At the final home game, the Bear performs a strip tease with the band playing appropriate music. Piece-by-piece while on ice skates, the Bear pulls everything off until there is nothing left but underwear and the mascot head.
Finally, the head comes off and the Bear's identity is revealed.
The life of the mascot was much different in the 1970s. The Bear could get away with crazier things than he or she could now. Now in their 50s, all three remember well some of their more wild times as if they had just happened.
Winarick, 54, who owns a hospitality management and development company in Delaware, remembers getting a police escort into the Bosto•Garden and then taking the ice at the historic arena at intermission.
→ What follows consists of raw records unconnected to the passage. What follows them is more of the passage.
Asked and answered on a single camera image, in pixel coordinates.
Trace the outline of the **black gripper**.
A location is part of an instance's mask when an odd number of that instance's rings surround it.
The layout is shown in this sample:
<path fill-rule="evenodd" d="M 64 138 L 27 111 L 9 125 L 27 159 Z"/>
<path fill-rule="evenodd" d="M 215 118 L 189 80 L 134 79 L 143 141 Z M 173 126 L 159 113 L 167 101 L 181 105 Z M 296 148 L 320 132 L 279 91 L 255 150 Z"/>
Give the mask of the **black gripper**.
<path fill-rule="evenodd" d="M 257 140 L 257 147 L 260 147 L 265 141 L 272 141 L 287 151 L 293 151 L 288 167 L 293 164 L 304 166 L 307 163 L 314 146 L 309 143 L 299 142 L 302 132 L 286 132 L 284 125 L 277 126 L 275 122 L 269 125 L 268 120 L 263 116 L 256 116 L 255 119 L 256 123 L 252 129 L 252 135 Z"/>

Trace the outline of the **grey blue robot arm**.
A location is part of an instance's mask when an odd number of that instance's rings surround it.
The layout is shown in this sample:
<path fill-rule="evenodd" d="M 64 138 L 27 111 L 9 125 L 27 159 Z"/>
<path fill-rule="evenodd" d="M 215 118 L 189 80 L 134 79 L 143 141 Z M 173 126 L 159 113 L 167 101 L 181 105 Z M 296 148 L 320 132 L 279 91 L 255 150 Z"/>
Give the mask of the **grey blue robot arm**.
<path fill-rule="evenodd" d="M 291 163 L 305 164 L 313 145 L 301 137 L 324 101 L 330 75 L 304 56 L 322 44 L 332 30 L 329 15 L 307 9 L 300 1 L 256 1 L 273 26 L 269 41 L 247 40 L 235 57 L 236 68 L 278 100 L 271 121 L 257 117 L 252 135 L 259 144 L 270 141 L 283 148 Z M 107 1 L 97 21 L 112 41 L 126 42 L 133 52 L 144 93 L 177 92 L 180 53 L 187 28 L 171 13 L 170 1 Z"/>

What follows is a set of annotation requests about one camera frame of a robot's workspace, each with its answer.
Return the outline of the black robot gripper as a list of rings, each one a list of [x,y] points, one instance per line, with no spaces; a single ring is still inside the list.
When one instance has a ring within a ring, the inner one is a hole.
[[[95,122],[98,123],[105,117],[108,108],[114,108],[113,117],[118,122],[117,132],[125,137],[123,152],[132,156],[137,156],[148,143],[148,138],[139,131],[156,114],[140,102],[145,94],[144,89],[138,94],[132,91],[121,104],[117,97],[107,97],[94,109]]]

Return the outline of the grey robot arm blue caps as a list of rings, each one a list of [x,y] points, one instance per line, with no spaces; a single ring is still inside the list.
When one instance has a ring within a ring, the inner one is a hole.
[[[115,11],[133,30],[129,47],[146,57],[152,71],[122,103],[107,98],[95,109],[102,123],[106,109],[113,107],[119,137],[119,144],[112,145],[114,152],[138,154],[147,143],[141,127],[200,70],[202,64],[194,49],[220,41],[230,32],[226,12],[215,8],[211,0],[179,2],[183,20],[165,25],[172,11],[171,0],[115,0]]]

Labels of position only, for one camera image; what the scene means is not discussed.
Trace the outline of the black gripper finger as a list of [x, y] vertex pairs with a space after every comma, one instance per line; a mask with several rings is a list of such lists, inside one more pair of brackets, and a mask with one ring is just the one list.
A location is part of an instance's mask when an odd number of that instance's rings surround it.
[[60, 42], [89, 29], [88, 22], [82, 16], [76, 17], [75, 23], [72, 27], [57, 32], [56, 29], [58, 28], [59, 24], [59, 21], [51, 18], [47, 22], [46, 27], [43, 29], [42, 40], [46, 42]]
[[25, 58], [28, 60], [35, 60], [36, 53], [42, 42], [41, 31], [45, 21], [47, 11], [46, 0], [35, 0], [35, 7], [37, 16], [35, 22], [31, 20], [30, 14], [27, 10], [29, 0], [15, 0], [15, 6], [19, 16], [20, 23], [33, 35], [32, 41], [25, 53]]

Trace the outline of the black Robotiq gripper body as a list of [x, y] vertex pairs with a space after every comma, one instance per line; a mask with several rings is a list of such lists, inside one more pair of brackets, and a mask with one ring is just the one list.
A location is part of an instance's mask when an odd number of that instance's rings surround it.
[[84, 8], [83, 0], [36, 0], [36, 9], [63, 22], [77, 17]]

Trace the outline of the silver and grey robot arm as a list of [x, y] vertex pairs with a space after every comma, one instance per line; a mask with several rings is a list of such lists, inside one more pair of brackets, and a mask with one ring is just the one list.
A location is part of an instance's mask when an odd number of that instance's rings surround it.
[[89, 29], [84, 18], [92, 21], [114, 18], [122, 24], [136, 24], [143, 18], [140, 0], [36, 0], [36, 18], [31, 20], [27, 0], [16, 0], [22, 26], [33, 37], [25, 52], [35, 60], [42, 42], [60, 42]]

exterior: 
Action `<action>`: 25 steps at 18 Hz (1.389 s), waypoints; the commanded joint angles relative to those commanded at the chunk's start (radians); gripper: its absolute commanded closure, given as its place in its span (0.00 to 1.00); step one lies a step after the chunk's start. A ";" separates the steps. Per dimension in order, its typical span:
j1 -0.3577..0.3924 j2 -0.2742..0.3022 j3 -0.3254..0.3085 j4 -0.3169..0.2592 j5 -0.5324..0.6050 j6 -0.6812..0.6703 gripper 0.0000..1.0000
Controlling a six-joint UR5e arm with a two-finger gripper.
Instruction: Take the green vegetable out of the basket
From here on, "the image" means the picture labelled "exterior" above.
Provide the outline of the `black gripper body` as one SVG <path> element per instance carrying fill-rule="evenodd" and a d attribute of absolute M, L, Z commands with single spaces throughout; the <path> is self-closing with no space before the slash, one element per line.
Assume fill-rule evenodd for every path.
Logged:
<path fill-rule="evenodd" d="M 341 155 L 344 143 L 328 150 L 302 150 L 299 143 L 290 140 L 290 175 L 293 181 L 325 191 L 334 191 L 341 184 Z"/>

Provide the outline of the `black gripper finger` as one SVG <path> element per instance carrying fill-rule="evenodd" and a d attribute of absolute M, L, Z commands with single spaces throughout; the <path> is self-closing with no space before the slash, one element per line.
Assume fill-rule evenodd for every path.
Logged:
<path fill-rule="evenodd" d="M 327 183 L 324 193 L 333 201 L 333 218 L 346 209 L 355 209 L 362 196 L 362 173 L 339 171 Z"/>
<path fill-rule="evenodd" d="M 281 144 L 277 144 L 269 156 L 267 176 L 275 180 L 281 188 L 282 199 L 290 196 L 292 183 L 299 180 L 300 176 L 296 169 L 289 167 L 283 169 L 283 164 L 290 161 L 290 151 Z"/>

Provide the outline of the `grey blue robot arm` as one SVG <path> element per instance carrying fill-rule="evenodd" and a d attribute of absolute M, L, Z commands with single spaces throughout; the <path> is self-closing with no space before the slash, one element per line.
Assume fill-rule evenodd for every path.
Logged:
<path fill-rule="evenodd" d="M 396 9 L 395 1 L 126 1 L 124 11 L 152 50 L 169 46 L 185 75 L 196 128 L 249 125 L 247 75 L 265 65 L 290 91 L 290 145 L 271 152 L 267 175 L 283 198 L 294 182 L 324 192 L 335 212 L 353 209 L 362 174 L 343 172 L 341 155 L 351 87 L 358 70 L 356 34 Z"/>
Quain, who is legally blind, wound up in the hospital twice during his mascot career. During a football game, an opposing fan jumped on to the field and chased him until he either got tackled or ran into a goal post. Quain says accounts of the incident vary, but he fainted. Another time, he watched a figure skating event the night before a hockey game. When it was his time to skate during intermission the next day, he tried a triple toe loop but fell and his mascot head came off.
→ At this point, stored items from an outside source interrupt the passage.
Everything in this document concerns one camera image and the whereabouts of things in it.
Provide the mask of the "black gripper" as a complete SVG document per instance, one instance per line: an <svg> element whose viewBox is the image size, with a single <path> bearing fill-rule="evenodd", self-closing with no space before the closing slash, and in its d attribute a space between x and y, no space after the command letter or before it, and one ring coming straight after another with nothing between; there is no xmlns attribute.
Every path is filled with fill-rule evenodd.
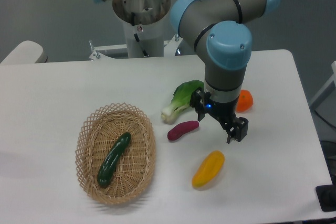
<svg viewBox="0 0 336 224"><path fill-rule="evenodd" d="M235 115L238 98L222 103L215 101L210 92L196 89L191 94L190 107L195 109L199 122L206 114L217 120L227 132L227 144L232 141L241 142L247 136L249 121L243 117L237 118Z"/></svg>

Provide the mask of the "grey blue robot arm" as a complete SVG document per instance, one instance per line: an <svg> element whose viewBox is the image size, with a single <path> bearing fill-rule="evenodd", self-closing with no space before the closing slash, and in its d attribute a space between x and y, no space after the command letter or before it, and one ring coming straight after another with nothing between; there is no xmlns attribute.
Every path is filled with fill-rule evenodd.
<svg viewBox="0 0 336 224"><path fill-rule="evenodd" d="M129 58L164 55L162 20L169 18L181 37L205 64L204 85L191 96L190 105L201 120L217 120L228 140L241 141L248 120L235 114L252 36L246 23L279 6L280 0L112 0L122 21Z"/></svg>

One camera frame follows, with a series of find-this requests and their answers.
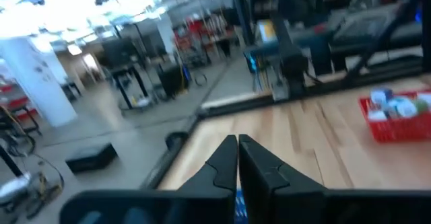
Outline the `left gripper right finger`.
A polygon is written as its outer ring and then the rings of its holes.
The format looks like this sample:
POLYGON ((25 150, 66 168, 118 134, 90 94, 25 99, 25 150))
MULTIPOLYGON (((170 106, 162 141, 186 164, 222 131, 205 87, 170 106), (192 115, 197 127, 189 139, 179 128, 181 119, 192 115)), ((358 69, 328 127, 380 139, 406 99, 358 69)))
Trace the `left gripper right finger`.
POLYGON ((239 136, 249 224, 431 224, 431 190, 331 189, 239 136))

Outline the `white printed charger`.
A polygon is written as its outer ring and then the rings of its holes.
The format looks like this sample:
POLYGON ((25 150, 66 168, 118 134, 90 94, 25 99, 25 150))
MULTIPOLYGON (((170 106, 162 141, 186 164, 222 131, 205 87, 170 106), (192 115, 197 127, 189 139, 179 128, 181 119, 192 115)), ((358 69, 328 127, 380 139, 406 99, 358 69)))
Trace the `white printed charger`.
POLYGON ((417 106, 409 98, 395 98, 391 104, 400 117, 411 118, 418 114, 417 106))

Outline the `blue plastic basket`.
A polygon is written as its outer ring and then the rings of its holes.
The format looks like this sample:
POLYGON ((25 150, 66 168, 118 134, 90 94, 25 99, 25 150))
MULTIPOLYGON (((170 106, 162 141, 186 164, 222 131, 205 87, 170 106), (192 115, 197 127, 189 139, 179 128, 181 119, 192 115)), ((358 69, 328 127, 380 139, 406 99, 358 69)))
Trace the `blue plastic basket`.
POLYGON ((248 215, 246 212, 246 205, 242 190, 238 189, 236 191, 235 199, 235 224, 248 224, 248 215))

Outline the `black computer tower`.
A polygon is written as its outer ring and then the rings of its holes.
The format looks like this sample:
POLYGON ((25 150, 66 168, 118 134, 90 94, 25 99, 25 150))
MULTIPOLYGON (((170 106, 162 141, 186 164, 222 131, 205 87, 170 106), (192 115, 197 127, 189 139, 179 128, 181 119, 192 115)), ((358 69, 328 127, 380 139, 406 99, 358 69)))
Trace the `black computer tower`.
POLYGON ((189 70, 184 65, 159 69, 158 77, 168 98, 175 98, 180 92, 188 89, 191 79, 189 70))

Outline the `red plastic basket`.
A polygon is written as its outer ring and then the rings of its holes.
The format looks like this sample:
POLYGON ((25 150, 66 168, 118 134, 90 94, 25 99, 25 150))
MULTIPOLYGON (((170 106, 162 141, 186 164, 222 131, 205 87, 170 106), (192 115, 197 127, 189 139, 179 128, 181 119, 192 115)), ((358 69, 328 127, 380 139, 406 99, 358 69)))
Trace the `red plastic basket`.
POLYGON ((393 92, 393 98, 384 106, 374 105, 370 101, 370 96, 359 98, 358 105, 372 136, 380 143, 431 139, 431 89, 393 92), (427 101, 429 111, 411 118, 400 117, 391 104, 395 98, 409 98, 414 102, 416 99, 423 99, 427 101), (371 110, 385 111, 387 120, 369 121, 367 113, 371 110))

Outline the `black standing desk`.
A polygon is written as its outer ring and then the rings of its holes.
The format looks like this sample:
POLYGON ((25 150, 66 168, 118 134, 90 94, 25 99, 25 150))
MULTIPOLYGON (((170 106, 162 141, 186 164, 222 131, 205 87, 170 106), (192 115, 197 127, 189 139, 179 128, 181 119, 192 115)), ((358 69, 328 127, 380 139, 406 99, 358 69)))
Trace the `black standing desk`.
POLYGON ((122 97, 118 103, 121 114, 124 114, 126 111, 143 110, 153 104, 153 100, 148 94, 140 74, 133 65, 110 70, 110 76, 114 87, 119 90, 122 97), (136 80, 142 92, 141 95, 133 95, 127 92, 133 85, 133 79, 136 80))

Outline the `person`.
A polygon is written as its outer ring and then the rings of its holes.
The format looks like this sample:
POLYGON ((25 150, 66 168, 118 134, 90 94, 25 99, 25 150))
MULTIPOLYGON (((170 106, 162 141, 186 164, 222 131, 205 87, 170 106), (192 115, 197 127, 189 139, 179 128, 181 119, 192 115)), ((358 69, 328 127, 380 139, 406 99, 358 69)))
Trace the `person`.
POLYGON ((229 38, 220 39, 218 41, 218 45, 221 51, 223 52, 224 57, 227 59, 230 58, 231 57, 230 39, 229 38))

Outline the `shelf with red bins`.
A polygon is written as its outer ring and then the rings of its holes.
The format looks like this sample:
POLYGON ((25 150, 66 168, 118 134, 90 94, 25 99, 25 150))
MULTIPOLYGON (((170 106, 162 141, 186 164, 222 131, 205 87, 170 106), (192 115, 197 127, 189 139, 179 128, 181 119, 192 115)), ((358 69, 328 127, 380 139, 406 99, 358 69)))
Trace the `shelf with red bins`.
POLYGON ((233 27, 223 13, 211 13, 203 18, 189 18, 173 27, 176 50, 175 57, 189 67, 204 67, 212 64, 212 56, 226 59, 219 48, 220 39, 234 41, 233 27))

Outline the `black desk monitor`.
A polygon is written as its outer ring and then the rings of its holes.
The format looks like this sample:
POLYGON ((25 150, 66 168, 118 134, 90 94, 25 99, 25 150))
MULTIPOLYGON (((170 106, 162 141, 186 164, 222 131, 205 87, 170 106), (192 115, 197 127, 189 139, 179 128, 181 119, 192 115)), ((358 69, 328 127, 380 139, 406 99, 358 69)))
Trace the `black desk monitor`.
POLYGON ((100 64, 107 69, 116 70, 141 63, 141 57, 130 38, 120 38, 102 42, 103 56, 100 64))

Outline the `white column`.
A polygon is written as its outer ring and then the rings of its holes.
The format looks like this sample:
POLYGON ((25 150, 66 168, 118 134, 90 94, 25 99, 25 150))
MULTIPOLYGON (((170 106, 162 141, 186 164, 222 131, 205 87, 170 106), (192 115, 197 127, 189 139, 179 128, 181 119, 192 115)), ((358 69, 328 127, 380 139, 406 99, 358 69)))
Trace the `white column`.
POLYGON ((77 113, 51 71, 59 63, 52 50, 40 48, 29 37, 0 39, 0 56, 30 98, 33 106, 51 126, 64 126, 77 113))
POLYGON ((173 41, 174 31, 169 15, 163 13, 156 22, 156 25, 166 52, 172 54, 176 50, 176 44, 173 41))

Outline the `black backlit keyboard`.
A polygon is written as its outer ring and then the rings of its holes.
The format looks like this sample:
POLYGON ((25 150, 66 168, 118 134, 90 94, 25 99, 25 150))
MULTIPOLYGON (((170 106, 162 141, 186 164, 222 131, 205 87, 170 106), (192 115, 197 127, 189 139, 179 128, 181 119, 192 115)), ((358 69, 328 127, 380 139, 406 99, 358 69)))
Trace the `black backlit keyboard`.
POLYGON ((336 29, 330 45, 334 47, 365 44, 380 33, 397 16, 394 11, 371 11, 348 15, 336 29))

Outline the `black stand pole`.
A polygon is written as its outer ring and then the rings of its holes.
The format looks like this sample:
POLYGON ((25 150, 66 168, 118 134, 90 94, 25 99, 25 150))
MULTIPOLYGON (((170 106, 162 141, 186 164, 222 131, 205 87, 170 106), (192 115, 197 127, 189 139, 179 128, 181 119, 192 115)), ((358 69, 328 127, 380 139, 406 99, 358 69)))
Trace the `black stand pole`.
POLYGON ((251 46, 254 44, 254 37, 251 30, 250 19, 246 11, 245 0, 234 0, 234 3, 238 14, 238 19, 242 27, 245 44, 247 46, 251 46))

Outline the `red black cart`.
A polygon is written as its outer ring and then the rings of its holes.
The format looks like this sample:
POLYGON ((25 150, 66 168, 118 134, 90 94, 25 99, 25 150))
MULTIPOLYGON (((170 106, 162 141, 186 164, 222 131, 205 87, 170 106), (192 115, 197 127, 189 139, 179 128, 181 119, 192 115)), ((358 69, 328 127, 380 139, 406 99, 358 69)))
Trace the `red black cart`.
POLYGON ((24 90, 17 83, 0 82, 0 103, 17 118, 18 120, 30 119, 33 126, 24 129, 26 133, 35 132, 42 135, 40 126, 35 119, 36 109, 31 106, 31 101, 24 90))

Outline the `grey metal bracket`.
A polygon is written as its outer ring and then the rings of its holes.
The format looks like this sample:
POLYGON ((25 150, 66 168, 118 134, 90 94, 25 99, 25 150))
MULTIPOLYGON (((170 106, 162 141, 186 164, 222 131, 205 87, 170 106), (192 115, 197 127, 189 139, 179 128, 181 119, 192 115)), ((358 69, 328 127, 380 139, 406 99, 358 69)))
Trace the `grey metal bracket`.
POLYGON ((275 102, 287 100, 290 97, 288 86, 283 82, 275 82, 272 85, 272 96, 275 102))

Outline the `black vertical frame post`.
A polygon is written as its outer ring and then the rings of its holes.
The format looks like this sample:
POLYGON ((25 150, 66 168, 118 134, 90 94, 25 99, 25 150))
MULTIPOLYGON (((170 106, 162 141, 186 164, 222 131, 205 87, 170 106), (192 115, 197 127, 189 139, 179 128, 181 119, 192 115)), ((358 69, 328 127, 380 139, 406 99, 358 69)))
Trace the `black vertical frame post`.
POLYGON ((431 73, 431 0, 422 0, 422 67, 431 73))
He suffered a concussion, but Quain managed to hide his identity by cramming his face into the suit.
"It was two great years," said Quain, 58, an author, entrpreneur and college professor. "The four months I remember of it were fantastic."
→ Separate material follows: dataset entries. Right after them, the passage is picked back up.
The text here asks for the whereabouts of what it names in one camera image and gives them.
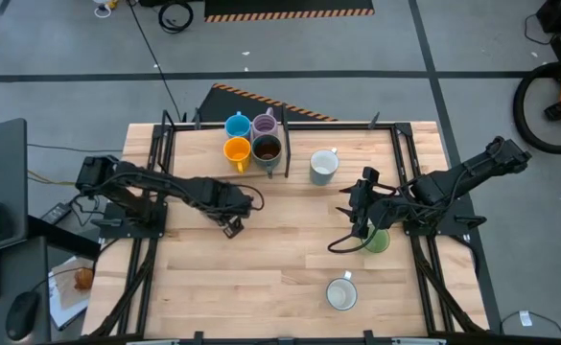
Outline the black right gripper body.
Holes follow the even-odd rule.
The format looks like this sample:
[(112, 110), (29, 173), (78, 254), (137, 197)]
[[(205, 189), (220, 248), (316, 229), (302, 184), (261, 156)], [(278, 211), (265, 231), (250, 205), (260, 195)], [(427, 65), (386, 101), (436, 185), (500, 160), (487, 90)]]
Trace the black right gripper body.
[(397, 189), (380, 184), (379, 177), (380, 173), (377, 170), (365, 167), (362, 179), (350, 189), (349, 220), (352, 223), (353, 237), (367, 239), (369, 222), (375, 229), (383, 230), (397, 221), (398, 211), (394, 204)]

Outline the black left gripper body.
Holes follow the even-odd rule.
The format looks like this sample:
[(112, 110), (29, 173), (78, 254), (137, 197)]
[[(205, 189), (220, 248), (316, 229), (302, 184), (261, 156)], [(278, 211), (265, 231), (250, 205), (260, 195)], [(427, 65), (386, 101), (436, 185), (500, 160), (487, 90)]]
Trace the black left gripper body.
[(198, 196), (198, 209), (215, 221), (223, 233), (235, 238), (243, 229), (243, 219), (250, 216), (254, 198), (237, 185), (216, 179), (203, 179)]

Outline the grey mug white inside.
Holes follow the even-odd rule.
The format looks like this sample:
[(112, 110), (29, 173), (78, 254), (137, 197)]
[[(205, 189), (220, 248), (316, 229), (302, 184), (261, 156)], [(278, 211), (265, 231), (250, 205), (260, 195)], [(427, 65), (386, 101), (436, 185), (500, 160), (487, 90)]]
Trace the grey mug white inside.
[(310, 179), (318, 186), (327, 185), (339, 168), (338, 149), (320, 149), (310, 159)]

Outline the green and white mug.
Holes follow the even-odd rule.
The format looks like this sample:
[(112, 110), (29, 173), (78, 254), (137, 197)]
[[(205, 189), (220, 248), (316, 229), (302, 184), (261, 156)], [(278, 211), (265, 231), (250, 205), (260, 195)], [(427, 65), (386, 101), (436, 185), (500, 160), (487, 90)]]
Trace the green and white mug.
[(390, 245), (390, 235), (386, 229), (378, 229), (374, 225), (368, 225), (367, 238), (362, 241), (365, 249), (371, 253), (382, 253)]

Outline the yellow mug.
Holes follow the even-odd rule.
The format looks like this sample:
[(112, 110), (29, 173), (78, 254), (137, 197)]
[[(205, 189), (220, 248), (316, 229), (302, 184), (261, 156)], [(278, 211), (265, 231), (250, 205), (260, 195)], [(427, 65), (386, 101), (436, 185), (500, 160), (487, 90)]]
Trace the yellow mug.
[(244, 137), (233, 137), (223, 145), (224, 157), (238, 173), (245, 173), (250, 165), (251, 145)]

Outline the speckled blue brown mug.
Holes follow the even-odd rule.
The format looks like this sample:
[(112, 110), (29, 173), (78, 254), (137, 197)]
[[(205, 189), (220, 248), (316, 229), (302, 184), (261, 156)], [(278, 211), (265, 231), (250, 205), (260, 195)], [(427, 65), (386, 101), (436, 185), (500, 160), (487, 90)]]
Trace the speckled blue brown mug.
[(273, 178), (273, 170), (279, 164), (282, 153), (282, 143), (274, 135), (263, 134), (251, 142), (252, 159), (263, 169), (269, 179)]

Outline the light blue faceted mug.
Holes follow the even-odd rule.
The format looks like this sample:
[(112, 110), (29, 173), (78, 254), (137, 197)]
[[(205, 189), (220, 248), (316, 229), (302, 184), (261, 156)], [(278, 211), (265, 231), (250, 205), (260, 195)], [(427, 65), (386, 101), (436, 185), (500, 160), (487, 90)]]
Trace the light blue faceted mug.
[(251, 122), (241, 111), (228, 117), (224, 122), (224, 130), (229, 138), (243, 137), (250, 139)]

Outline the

Malamut, 56, was more of a trickster during his days as the Bear. The day before a hockey game against Clarkson, Malamut picked up 20 of the worst-smelling raw fish he could find. During an intermission, he gave them to people in the crowd and when Clarkson returned to the ice, the team was bombarded with dead fish.
Against Harvard, whom Malamut said was Cornell's biggest rival at the time, he tied a chicken to the Harvard goal net between the second and third periods.
"They did not take it very well," Malamut recalled.
As he stood at center ice, five to six Harvard players converged on him, but Cornell was inspired by the event. The Big Red were down two goals heading into the third but rallied to win by three. A headline in the local paper the next day read, "Bear saves the day."
"The Bear was charged with the unique responsibility to represent the university by getting to the line but not crossing the line," said Malamut, 56, a financial advisor for Merrill Lynch in Egg Harbor Township. "I had a lot of fun with a lot of great memories."
Malamut felt lucky when it was his turn to be the Bear. The school had just gotten a new costume and he didn't have to deal with the years of blood and sweat that had seeped into the old one.
Quain, on the other hand, inherited a costume that smelled awful and had coat hangers holding the head in place because it had been crushed over the years.
"It was terrible," Quain said. "It was old. It smelled really bad. I just tried to run and let the air pass through."
These men were the Bear for two years, but it's something that has stayed with them for a long time. Anytime Quain goes to a school reunion or is around people from college, he's introduced as the Bear.
His former classmates didn't know for the two years he did it, but they knew it at the last hockey game when everything came off and he skated around while the crowd sang, "Goodnight Billy."